I'm not that smart ;-)

Dave


| You sound like Carey Frisch

 

[Fred 2002]

Thanks to all for your help!

 

[Never anonymous Bud]

Dos prompt (within XP or boot floppy), and use "Fdisk /mbr".

Simple.







To reply by email, remove the XYZ.

Lumber Cartel (tinlc) #2063. Spam this account at your own risk.

This sig censored by the Office of Home and Land Insecurity....

 

[Never anonymous Bud]

Set the BIOS to boot from the CD first. Insert your XP CD, it is bootable.
Follow the prompts
to do a clean install, including partitioning and formatting.

There is absolutely NO reason to do that, except as a last resort!





To reply by email, remove the XYZ.

Lumber Cartel (tinlc) #2063. Spam this account at your own risk.

This sig censored by the Office of Home and Land Insecurity....

 

[David H. Lipman]

Except is doesn't work for all Boot Sector Infectors !

Dave



| While still snuggled in a 'spider hole', "Fred 2002" <[email protected]>
| scribbled:
|
| >> Back in the DOS days, to do this I would go to a DOS prompt, do a low level
| >> format (Are You Sure?) and use FDISK to set up a partition. With XP, what do
| >> I have to do to clear out the MBR and reinstall the XP operating system?
|
| Dos prompt (within XP or boot floppy), and use "Fdisk /mbr".
|
| Simple.
|
|
|
|
|
|
|
| To reply by email, remove the XYZ.
|
| Lumber Cartel (tinlc) #2063. Spam this account at your own risk.
|
| This sig censored by the Office of Home and Land Insecurity....

 

[Steve Nielsen]

What virus? There may be specific removal instructions at the Symantec site.

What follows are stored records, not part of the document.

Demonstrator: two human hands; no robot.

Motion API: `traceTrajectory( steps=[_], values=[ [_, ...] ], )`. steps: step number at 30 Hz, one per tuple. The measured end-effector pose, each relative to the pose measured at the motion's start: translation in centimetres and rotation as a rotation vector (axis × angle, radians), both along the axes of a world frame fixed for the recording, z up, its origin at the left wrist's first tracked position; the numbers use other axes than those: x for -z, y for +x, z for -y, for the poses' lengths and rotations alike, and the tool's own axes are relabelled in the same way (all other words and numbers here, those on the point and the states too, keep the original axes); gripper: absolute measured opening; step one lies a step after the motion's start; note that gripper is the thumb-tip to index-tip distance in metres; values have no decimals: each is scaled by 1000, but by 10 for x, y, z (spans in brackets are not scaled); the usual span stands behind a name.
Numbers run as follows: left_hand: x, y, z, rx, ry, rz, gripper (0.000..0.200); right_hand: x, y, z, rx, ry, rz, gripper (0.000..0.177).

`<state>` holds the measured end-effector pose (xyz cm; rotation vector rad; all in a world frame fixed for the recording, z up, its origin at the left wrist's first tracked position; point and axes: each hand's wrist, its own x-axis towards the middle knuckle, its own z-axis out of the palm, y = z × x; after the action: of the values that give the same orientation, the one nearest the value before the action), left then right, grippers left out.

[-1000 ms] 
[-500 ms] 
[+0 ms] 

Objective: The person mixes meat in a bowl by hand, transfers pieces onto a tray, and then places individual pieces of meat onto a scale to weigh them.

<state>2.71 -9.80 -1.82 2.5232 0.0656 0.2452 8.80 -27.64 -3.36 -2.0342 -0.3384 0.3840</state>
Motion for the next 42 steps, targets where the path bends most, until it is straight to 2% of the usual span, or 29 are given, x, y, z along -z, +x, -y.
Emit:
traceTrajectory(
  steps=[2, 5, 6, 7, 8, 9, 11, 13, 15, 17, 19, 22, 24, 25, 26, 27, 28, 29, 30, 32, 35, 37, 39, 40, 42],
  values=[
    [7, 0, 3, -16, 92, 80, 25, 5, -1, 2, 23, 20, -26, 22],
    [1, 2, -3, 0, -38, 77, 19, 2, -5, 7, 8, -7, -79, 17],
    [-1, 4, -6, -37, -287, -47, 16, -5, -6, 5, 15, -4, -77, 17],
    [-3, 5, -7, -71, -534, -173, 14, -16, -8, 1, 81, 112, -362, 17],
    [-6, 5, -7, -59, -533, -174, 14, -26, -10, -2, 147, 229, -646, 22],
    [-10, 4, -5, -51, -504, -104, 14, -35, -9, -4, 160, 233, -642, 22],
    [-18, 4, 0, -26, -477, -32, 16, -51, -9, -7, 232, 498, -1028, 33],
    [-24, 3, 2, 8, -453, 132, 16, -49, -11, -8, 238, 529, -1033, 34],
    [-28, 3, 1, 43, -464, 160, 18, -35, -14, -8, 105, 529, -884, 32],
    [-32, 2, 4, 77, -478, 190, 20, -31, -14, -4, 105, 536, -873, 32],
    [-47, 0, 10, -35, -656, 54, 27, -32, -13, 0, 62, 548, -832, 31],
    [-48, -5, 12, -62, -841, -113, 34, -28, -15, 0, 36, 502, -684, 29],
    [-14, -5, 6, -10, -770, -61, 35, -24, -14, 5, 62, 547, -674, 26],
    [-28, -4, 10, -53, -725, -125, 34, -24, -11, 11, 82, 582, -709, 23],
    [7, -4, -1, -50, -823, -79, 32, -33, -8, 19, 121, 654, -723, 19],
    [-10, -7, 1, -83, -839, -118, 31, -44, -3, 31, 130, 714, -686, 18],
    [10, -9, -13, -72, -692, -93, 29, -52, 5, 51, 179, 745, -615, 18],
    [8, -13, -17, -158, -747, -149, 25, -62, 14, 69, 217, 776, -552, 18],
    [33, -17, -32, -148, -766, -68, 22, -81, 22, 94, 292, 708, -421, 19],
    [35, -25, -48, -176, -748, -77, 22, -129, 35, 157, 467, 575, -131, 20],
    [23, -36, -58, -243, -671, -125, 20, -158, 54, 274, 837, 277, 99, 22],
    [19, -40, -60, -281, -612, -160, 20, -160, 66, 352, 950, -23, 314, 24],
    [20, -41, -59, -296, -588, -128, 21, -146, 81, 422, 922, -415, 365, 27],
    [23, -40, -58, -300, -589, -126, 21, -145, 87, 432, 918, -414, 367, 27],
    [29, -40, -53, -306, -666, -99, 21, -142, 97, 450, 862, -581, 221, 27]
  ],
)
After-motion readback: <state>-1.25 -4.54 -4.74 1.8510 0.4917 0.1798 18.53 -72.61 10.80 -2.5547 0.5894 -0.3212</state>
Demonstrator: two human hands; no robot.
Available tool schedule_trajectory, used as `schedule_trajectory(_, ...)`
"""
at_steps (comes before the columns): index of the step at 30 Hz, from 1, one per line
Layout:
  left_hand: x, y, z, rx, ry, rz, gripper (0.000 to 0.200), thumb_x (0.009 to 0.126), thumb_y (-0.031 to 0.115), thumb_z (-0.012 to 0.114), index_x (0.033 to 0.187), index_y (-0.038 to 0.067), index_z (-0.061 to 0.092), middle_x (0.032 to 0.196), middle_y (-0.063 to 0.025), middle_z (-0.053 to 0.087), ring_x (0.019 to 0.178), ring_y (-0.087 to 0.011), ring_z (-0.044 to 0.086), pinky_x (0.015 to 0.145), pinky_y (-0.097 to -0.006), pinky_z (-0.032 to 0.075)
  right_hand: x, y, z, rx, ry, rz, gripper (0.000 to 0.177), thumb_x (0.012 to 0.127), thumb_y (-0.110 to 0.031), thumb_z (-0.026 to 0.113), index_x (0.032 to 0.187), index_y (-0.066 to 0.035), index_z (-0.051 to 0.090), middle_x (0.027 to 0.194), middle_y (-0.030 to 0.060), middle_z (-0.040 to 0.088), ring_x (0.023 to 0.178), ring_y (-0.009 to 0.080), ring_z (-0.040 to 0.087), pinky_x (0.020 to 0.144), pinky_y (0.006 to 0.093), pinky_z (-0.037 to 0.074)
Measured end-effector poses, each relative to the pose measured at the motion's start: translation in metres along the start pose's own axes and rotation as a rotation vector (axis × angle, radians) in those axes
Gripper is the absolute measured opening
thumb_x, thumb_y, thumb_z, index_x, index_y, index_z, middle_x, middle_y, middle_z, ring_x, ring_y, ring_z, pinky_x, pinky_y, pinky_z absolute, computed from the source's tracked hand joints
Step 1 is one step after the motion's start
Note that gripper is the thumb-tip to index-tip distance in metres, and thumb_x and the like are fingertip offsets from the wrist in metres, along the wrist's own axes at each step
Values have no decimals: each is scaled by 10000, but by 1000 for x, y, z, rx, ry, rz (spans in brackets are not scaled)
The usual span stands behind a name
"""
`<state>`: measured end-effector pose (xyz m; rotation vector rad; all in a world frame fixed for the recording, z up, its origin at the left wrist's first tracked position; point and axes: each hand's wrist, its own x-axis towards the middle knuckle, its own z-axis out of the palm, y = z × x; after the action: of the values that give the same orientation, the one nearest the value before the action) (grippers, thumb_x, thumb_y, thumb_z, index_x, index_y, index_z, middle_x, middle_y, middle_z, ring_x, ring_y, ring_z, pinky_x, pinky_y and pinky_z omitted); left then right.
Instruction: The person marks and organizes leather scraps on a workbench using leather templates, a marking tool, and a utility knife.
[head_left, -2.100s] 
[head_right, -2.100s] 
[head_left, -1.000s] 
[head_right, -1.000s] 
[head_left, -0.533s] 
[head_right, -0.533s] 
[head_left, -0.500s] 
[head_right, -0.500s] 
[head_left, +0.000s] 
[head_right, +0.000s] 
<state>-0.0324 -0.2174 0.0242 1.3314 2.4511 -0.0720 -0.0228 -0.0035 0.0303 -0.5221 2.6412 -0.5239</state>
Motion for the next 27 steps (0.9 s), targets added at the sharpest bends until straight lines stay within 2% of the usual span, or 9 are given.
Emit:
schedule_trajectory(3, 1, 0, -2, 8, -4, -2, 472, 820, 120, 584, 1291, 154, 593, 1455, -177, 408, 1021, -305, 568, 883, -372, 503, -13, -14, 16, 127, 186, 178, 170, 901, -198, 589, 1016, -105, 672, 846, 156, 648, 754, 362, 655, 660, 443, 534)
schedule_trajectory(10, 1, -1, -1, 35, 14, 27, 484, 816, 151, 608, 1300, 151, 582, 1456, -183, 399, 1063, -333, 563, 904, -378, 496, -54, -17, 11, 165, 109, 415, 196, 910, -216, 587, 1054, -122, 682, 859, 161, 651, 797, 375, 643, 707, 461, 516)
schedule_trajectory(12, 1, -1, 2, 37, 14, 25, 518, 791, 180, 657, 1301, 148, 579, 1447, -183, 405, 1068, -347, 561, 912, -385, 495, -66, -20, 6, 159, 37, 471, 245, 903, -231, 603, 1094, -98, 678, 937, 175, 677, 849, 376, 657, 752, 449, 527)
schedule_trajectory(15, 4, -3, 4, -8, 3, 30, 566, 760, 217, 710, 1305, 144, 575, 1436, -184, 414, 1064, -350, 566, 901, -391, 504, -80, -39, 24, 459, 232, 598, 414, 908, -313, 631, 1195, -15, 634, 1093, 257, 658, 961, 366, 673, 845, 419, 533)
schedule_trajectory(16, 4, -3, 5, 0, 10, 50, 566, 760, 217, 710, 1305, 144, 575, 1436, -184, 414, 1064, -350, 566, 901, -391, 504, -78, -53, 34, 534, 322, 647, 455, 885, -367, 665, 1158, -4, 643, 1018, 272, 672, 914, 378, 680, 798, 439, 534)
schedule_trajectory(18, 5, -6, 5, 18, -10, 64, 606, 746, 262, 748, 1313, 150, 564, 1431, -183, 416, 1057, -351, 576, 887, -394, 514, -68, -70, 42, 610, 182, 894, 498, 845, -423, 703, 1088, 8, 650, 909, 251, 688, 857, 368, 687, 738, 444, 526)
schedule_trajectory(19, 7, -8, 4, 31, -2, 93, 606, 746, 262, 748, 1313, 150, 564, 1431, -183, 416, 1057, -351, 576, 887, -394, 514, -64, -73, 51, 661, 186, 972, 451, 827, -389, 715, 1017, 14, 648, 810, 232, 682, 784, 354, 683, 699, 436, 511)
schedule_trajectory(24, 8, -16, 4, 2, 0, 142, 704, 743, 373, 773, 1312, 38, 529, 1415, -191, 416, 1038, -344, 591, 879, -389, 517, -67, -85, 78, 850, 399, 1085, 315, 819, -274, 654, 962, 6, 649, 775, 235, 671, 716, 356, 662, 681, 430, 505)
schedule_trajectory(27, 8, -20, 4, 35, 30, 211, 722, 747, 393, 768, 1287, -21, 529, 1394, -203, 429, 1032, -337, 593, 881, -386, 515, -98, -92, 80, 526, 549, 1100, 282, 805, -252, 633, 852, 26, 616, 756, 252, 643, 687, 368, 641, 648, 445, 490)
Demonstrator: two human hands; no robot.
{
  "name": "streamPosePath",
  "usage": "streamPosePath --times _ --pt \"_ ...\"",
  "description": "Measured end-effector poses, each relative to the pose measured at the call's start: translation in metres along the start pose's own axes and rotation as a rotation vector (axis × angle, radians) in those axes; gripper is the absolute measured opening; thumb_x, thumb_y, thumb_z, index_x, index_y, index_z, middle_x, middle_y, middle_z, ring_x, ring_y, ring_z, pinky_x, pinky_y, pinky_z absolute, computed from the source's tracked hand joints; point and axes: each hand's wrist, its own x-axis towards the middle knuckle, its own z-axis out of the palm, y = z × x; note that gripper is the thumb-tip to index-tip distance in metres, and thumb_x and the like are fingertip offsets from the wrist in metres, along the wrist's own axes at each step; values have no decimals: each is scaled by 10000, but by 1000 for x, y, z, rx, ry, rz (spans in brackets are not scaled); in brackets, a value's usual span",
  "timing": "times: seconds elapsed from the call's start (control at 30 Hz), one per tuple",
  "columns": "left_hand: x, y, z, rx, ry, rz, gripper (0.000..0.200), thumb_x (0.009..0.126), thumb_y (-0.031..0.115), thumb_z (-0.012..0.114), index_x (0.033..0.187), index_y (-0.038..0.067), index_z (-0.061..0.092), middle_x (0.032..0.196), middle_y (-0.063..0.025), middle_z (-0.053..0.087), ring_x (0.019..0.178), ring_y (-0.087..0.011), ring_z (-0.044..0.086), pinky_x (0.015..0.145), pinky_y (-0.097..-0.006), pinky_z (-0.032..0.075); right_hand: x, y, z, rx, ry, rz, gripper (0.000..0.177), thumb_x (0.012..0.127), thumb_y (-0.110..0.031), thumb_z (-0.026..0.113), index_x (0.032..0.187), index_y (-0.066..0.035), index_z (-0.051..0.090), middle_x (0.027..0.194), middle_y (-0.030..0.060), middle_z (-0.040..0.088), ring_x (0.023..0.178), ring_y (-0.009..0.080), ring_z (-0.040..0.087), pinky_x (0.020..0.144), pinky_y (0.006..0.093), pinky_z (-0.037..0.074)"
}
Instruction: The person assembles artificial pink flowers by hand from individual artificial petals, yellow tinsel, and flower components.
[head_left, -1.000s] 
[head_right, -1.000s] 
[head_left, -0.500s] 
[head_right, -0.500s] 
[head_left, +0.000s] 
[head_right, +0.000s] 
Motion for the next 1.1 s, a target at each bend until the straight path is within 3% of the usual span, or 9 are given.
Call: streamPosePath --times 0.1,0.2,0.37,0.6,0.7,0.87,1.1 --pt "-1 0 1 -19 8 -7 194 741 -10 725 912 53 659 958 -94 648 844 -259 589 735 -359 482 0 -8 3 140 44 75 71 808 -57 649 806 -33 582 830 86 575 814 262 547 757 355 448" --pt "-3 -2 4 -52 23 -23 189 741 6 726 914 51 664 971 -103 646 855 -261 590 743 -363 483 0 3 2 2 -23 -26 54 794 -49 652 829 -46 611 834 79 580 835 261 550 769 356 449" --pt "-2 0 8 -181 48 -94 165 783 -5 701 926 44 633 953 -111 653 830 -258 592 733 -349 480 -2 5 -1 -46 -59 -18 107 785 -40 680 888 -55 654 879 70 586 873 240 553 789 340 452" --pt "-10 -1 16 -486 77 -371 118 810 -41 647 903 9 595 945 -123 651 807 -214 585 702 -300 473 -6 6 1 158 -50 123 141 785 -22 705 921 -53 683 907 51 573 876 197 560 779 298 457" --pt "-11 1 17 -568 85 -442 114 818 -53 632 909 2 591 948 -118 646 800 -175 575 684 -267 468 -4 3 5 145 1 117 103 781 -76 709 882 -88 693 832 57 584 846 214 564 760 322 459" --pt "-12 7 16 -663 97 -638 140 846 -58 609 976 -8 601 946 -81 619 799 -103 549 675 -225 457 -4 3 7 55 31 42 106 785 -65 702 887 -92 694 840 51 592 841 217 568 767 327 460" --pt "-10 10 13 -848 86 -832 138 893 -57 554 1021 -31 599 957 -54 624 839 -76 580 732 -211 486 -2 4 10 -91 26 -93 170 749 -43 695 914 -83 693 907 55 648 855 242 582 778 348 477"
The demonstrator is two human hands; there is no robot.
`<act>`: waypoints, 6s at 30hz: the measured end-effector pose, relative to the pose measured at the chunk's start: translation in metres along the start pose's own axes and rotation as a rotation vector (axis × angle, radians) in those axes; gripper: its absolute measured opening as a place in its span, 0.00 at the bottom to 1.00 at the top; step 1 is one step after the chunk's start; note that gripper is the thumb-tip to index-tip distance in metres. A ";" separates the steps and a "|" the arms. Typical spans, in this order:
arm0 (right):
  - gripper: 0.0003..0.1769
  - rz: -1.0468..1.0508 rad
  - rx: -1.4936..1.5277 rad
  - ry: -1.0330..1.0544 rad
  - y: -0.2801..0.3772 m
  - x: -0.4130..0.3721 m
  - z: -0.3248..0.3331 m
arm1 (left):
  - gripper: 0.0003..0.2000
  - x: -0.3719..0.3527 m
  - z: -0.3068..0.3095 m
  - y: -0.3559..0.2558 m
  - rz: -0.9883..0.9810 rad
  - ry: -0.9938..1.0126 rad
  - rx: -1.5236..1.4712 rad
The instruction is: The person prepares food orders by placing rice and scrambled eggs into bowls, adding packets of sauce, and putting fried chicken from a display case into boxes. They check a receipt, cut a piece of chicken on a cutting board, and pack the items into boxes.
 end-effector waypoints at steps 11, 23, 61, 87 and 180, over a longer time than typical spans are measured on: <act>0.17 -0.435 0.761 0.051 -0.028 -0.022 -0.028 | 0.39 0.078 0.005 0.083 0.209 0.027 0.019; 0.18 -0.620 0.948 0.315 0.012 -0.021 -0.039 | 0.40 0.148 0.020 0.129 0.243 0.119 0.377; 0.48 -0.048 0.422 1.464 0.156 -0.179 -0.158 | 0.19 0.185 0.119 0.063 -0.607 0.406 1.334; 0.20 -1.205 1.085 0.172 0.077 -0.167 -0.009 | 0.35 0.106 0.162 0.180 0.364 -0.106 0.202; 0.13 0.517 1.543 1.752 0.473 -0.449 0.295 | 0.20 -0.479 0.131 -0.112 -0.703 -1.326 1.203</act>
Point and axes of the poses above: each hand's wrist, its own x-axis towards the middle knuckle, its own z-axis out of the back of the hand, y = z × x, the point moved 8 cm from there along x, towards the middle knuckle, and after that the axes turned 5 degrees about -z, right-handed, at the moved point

If you boot from a Win98 boot disk and run fdisk /mbr it may fix it, or
by booting the XP CD into Recovery console and use the fixmbr command.

File system formatting will not touch the MBR and on IDE drives a low
level format is not a good thing to try. Deleting the partition will
also not touch the MBR.

Steve

 

[cquirke (MVP Win9x)]

What virus? There may be specific removal instructions at the Symantec site.

If you boot from a Win98 boot disk and run fdisk /mbr it may fix it, or
by booting the XP CD into Recovery console and use the fixmbr command.

May also kill your HD access stone dead. Use a DOS-based av such as
freebies from www.f-prot.com, www.nod32.com or www.sophos.com after
booting from a clean and protected diskette, CDR or USB stick. Do NOT
allow the HD to boot at all, else the virus will be active!

File system formatting will not touch the MBR and on IDE drives a low
level format is not a good thing to try. Deleting the partition will
also not touch the MBR.

The biggest reason I'd avoid "just replace the MBR" tools is that the
virus may have encrypted your data, and be required to decrypt it. An
av will unpick the process after studying the viral code; a dumb
splat-back will kill the only code that could have read your data.

Most MBR infectors relocate the "real" MBR and, in some cases, the
partition table. An MBR splatback won't look up and re-instate this
data; it will simply splat over the MBR code, leaving the existing
partition table in place (too bad if it's invalid, and you now have no
way of knowing where the real one is or how to decrypt it).

FDisk /MBR can be particularly dangerous, in that if the MBR doesn't
end in the expected 55AA hex signature, it zeros out the partition
table even if the entries that were there were valid.

There are other considerations unrelated to the virus itself, if you
use DDO to overcome BIOS limitations, or add-on boot managers that
reside within the MBR as some do.

-------------------- ----- ---- --- -- - - - -

Running Windows-based av to kill active malware is like striking
a match to see if what you are standing in is water or petrol.